Bartosz Trojan, affiliated professor at UMPA

Bartosz Trojan, affiliated professor at UMPA

Wed, 05/03/2025

Portrait

Scholar at the Institute of Mathematics of the Sciences Academy of Poland
Affiliated professor 2023-2026 from 11 march to 07 April 2024; from 02 march to 06 April 2025 and in April 2026
Inviting professor: Bertrand REMY

Biography

Bartosz Trojan is currently a scholar at the Institute of Mathematics of the Sciences Academy of Poland

Collaboration with IHRIM Laboratory

Professor Trojan is an analyst, specializing in harmonic analysis, a field that deeply explores the Fourier transform in all its aspects, often at the crossroads with probability theory.
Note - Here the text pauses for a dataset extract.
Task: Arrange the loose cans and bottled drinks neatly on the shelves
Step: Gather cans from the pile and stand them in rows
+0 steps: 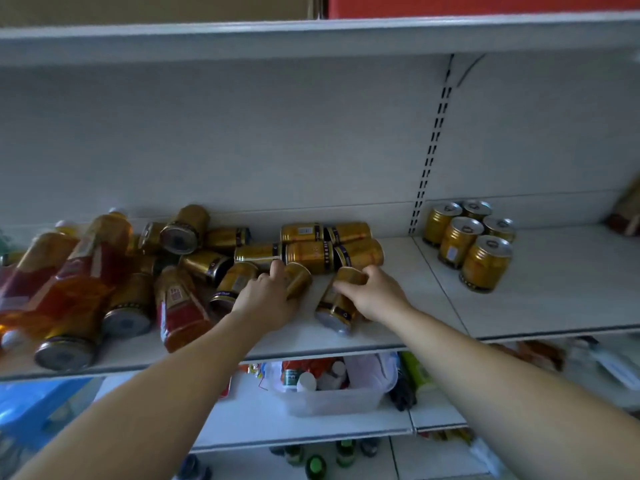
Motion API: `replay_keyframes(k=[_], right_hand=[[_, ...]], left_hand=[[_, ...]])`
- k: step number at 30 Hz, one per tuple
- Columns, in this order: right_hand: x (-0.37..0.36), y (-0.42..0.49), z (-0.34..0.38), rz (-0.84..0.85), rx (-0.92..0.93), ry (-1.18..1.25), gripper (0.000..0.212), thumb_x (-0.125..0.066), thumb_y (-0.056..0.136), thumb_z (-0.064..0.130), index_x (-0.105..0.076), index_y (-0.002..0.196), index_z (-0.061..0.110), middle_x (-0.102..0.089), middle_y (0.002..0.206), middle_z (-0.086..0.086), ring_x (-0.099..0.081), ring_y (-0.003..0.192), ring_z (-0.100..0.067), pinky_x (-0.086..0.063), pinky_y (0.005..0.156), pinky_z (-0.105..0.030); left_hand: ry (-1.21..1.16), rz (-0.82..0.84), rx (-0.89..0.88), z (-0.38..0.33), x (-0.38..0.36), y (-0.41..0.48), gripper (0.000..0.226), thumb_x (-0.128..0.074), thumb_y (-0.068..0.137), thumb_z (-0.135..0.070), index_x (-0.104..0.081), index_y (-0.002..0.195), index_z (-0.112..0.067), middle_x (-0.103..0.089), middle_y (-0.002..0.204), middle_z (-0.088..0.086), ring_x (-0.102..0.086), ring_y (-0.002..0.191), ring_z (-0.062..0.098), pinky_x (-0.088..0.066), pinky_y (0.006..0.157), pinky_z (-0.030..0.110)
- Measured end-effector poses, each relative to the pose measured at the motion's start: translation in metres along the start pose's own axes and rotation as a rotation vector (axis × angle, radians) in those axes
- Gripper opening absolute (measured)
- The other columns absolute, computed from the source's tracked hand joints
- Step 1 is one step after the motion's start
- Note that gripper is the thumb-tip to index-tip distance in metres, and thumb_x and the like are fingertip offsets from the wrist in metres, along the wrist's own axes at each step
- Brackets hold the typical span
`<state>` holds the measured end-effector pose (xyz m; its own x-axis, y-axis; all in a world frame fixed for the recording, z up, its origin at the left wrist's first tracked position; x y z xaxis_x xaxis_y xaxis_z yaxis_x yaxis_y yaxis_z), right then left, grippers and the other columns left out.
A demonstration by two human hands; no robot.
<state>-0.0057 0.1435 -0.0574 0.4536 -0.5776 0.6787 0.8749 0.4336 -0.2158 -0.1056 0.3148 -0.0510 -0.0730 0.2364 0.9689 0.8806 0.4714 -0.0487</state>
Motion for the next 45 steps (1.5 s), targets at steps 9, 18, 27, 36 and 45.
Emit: replay_keyframes(k=[9, 18, 27, 36, 45], right_hand=[[0.019, -0.008, -0.019, -0.147, 0.265, 0.044, 0.087, -0.083, 0.071, 0.028, -0.031, 0.141, 0.028, -0.045, 0.139, 0.001, -0.049, 0.123, -0.019, -0.041, 0.094, -0.028], [0.007, 0.0, -0.027, -0.129, 0.251, 0.157, 0.092, -0.082, 0.073, 0.036, -0.026, 0.145, 0.031, -0.04, 0.136, 0.0, -0.045, 0.12, -0.013, -0.035, 0.091, -0.022], [0.035, -0.015, -0.042, -0.192, 0.162, 0.285, 0.085, -0.082, 0.072, 0.028, -0.034, 0.142, 0.026, -0.055, 0.122, 0.007, -0.05, 0.111, -0.011, -0.039, 0.091, -0.025], [0.116, -0.073, -0.135, -0.469, -0.075, 0.397, 0.063, -0.081, 0.072, 0.026, -0.048, 0.126, 0.028, -0.062, 0.108, 0.012, -0.058, 0.104, -0.013, -0.045, 0.087, -0.029], [0.221, -0.056, -0.229, -0.521, -0.092, 0.312, 0.062, -0.079, 0.076, 0.021, -0.046, 0.129, 0.024, -0.057, 0.107, 0.009, -0.053, 0.101, -0.013, -0.037, 0.083, -0.024]], left_hand=[[-0.727, -0.035, 0.072, -0.016, -0.022, -0.005, 0.095, -0.082, 0.066, -0.023, -0.025, 0.142, -0.02, -0.048, 0.124, 0.002, -0.052, 0.11, 0.018, -0.045, 0.093, 0.034], [-0.85, -0.068, 0.039, -0.013, -0.048, -0.022, 0.083, -0.086, 0.058, -0.024, -0.041, 0.126, -0.036, -0.057, 0.116, -0.014, -0.056, 0.106, 0.006, -0.046, 0.088, 0.026], [-0.902, -0.005, 0.008, -0.038, -0.042, -0.018, 0.084, -0.087, 0.062, -0.022, -0.04, 0.131, -0.027, -0.059, 0.111, -0.01, -0.058, 0.103, 0.01, -0.046, 0.089, 0.027], [-1.006, 0.169, -0.201, -0.145, -0.065, -0.022, 0.077, -0.085, 0.062, -0.013, -0.038, 0.118, -0.038, -0.061, 0.107, -0.014, -0.06, 0.105, 0.012, -0.05, 0.09, 0.031], [-0.931, 0.16, -0.28, -0.29, -0.103, -0.015, 0.077, -0.082, 0.065, -0.018, -0.039, 0.127, -0.033, -0.058, 0.109, -0.015, -0.058, 0.101, 0.008, -0.048, 0.075, 0.018]])
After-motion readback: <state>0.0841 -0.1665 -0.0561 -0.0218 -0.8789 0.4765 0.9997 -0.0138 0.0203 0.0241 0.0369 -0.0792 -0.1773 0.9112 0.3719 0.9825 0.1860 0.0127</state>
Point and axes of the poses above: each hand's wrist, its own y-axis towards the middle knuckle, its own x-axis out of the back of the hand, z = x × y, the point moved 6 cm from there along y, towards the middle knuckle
His work frequently deals with harmonic analysis on geometrical structures linked to group theory, such as Riemannian symmetric spaces, affine buildings, and solvable groups. His research aligns with several areas of interest within the mathematics department, particularly the “Geometry, Groups and Dynamics” team, but also the “Probability” and “Analysis and Modeling” teams. 

Two main research directions could shape professor Trojan's collaboration with ENS de Lyon, especially in joint work with Bertrand Remy:

  1. Littlewood-Paley Theory on Affine Buildings

This project aims to extend classical real-analysis results into the setting of non-Archimedean algebraic groups, particularly by developing harmonic analysis on the boundaries of affine buildings. This would allow for a more systematic use of functional transforms analogous to those well-known in the setting of Riemannian symmetric spaces (associated with real Lie groups). The broader goal is to contribute to a growing trend in group theory, which increasingly uses analytic tools.

  1. Quantum Unique Ergodicity in a Non-Archimedean Setting

This area connects mathematical physics and dynamical systems, and asks whether certain quantum systems exhibit equidistribution of eigenfunctions at high energies. The goal is to study this problem not on classical symmetric spaces, but on their non-Archimedean counterparts: affine buildings.